Content starts

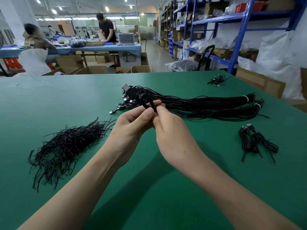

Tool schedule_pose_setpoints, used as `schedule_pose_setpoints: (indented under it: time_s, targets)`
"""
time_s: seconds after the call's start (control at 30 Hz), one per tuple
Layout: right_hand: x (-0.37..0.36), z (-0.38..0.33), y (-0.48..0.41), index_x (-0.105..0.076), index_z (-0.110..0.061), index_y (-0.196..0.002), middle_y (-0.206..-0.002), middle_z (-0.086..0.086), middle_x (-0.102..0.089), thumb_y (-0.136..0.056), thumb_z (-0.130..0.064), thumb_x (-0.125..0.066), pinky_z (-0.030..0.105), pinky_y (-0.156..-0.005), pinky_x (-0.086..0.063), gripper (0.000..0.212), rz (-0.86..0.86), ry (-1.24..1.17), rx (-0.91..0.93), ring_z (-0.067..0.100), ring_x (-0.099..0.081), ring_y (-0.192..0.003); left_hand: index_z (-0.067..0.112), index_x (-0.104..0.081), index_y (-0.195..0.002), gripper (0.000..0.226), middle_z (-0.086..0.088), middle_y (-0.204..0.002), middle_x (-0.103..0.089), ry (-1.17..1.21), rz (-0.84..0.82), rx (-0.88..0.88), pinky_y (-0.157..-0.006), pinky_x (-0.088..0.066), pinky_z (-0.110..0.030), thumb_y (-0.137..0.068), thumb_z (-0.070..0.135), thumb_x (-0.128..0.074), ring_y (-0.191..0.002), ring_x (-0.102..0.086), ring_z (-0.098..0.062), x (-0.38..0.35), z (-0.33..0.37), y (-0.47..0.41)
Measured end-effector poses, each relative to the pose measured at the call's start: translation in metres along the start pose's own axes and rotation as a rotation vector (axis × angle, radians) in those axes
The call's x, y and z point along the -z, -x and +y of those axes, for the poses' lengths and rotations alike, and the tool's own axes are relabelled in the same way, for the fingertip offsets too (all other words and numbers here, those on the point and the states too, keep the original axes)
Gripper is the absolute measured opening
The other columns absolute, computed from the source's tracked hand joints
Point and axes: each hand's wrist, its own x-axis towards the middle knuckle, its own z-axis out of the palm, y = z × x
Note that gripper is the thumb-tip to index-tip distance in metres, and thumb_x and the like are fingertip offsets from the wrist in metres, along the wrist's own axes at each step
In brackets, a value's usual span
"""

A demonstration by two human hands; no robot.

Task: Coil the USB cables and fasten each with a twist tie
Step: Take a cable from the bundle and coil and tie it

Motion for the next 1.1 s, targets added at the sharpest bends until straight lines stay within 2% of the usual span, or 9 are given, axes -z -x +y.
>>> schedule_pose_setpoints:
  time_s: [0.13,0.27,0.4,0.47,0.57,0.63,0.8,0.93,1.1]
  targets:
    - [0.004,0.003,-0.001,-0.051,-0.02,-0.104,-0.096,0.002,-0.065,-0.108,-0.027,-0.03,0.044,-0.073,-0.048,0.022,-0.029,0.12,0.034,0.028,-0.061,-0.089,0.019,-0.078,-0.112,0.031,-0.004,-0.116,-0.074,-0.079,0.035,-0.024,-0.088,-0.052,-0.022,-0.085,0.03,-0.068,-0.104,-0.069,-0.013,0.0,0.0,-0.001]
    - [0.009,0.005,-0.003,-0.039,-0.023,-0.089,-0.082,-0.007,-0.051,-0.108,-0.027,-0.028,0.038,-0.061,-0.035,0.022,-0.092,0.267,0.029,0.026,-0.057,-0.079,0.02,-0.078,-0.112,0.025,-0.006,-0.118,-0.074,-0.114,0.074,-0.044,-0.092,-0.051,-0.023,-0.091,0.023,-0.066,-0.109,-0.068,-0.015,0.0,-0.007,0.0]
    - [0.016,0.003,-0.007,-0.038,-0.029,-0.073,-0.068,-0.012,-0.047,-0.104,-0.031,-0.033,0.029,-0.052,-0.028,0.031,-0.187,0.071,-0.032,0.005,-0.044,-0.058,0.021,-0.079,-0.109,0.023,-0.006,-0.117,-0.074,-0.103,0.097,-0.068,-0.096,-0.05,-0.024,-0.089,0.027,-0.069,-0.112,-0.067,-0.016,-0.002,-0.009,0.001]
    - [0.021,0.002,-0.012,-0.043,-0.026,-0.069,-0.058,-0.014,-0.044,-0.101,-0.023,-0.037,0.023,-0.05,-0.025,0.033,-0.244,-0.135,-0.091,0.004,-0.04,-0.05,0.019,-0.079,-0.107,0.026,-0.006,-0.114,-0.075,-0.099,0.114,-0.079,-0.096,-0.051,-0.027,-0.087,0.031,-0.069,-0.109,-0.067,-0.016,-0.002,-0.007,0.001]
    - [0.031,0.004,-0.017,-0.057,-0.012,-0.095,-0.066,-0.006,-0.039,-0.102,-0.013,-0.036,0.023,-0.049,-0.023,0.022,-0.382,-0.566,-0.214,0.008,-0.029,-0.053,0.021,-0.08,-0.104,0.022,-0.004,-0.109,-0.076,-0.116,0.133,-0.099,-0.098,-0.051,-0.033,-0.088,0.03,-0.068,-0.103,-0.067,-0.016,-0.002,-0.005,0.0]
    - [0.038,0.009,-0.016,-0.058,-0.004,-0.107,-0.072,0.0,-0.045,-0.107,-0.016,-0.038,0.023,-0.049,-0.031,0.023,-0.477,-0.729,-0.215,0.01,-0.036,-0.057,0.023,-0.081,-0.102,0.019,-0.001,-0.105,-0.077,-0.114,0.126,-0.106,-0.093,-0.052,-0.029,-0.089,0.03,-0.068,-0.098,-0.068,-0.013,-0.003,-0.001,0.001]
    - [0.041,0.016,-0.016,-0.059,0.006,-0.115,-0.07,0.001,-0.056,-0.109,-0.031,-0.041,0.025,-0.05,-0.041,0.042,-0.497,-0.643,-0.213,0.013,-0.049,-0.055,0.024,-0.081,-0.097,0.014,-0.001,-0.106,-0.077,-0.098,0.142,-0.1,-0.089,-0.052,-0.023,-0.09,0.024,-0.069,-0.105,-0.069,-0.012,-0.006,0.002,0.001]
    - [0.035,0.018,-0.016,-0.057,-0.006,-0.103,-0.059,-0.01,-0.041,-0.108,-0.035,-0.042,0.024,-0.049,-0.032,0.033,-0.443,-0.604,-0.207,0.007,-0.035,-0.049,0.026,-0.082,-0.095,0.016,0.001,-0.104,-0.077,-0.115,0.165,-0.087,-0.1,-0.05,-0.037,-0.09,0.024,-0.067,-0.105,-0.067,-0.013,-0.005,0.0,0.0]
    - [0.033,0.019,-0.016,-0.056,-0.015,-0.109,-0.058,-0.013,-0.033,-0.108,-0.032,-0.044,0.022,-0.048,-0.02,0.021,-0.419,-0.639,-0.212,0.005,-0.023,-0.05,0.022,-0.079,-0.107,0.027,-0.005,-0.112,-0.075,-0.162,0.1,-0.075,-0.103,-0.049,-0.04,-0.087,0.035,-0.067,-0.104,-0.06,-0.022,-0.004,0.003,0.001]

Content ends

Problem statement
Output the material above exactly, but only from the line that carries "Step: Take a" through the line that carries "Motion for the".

Result
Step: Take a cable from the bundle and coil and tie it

Motion for the next 1.1 s, targets added at the sharpest bends until straight lines stay within 2% of the usual span, or 9 are given, axes -z -x +y.

The given answer completes the exercise.